Falamos sobre voluntarismo o tempo todo. Vários países possuem hoje
aquilo que é chamado de setor voluntário, também chamado de Terceiro Setor, o qual
supostamente se refere a organizações sem fins lucrativos e que possuem
empregos não remunerados. Porém, pensemos no significado literal de voluntário:
trata-se do ato de se fazer uma escolha consciente e não coagida, e agir de
acordo com a opção escolhida. O oposto seria ser forçado a fazer
algo. Assim, prisioneiros são forçados a dormir sobre capachos e pessoas
no exército são forçadas a marchar de um lado para outro. Já você e eu
podemos voluntariamente optar por dormir sobre um capacho ou marchar de um lado
para outro.
É
verdade que as pessoas que dedicam seu tempo a servir sopas aos pobres não são
forçadas a estarem lá. Porém, de que maneira a introdução de dinheiro,
salários e lucros altera de modo geral a natureza da escolha? Por acaso
os supervisores assalariados de abrigos para os sem-teto são menos voluntários
do que outras pessoas? De modo algum. Eles optaram por uma escolha
consciente, que é a de servir aos pobres, assim como "voluntários"
não pagos também fizeram a escolha consciente de estarem ali. Todos eles
são livres para ir fazer qualquer outra coisa.
Expandamos
este raciocínio agora para o setor comercial, que busca o lucro. Nenhuma
pessoa que trabalha no varejo ou com softwares ou em qualquer outra indústria
em uma economia livre está sendo forçada a fazer alguma coisa. Todas elas
estão ali por escolha voluntária, resultado de terem avaliado uma variedade de
opções e de terem escolhido uma opção em detrimento de todas as outras opções
possíveis (as oportunidades renunciadas representam aquilo que pode ser chamado
de "custo" daquela escolha).
O
médico que ministra remédios, o advogado que escreve um documento jurídico, o
vendedor que vende um terno para você, o balconista que opera o caixa — todos
estes são voluntários. O bancário é um voluntário. A introdução do
dinheiro nas trocas (e todas as ações, caritativas ou lucrativas, são trocas)

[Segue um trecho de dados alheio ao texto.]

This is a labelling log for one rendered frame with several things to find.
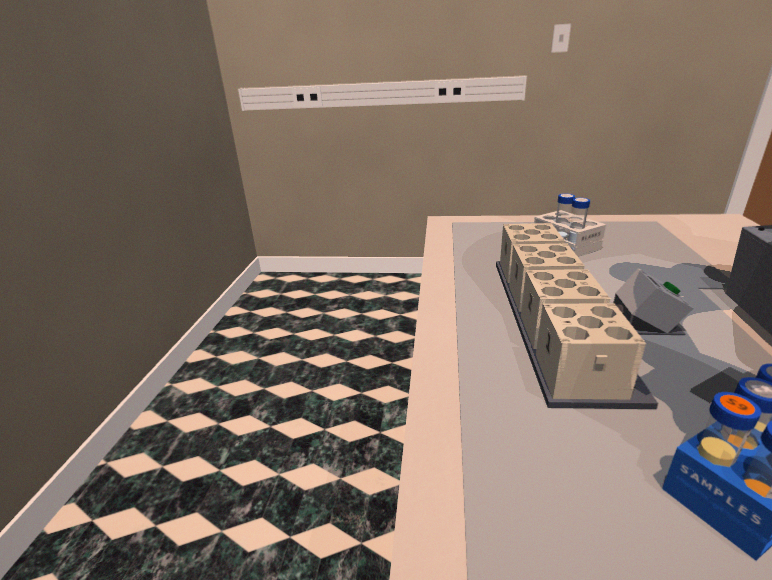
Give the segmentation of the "blue tube rack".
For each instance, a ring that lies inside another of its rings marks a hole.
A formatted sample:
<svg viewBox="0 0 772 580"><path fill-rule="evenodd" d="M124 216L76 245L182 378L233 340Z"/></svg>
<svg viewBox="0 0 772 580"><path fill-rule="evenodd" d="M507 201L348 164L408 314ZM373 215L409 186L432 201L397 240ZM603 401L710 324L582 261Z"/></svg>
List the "blue tube rack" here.
<svg viewBox="0 0 772 580"><path fill-rule="evenodd" d="M704 430L677 447L662 489L757 561L772 547L772 499L743 476L761 440L732 466L714 465L697 449Z"/></svg>

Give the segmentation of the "grey tube rack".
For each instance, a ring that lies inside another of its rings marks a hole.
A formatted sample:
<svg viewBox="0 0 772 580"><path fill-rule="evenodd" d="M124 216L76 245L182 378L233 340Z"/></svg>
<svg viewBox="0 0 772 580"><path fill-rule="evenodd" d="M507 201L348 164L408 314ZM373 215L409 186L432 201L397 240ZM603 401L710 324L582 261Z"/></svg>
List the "grey tube rack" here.
<svg viewBox="0 0 772 580"><path fill-rule="evenodd" d="M565 240L565 243L567 243L569 246L575 248L574 253L579 256L583 256L595 251L600 250L603 237L604 237L604 230L603 225L600 222L586 219L586 223L593 223L596 224L595 226L587 226L585 225L584 229L572 229L570 228L570 224L558 224L556 223L556 213L551 212L539 216L535 216L534 218L534 224L536 223L552 223L552 225L563 228L568 230L568 236L563 237ZM553 218L552 218L553 217ZM541 221L540 221L541 220ZM554 226L554 227L555 227ZM569 231L577 233L576 243L573 243L571 241L568 241L569 237Z"/></svg>

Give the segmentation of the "grey bench mat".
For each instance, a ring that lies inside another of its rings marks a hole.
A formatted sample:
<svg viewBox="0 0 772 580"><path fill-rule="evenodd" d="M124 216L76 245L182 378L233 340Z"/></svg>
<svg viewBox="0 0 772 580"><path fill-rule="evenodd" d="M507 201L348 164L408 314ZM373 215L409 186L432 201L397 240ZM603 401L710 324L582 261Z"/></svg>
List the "grey bench mat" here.
<svg viewBox="0 0 772 580"><path fill-rule="evenodd" d="M700 289L729 278L657 221L579 256L613 303L640 269L694 308L640 335L650 409L548 408L496 267L503 224L452 222L468 580L772 580L662 488L679 445L772 356Z"/></svg>

não altera nada a respeito da natureza da ação. Ela não faz com que algo
deixe de ser voluntário e passe a ser forçado.
E
isto não é apenas uma disputa terminológica. Há um significado ideológico
em se atribuir o termo "voluntário" à descrição de atividades não
remunerativas. Tal atitude evidencia um preconceito contra a economia monetária,
como se as trocas guiadas pelo dinheiro e pelo lucro representassem um objetivo
corrompido e maculado, ao passo que a remoção do dinheiro torna uma ação pura e
além de qualquer reprovação. É claro que tal raciocínio está completamente
equivocado.
Já
passou da hora de desmistificarmos a função do dinheiro na sociedade. Em
uma economia de escambo, bens e serviços são trocados diretamente uns pelos
outros. Isto funcionava bem apenas para economias totalmente
primitivas. Tão logo surgiram arranjos um pouco mais complexos, o escambo
chegou ao seu limite. Você não pode trocar uma vaca por um ovo, ou uma
fábrica de automóveis por um chapéu, pois estes bens não são divisíveis.
Você precisa da existência de algo chamado dinheiro para permitir estas trocas.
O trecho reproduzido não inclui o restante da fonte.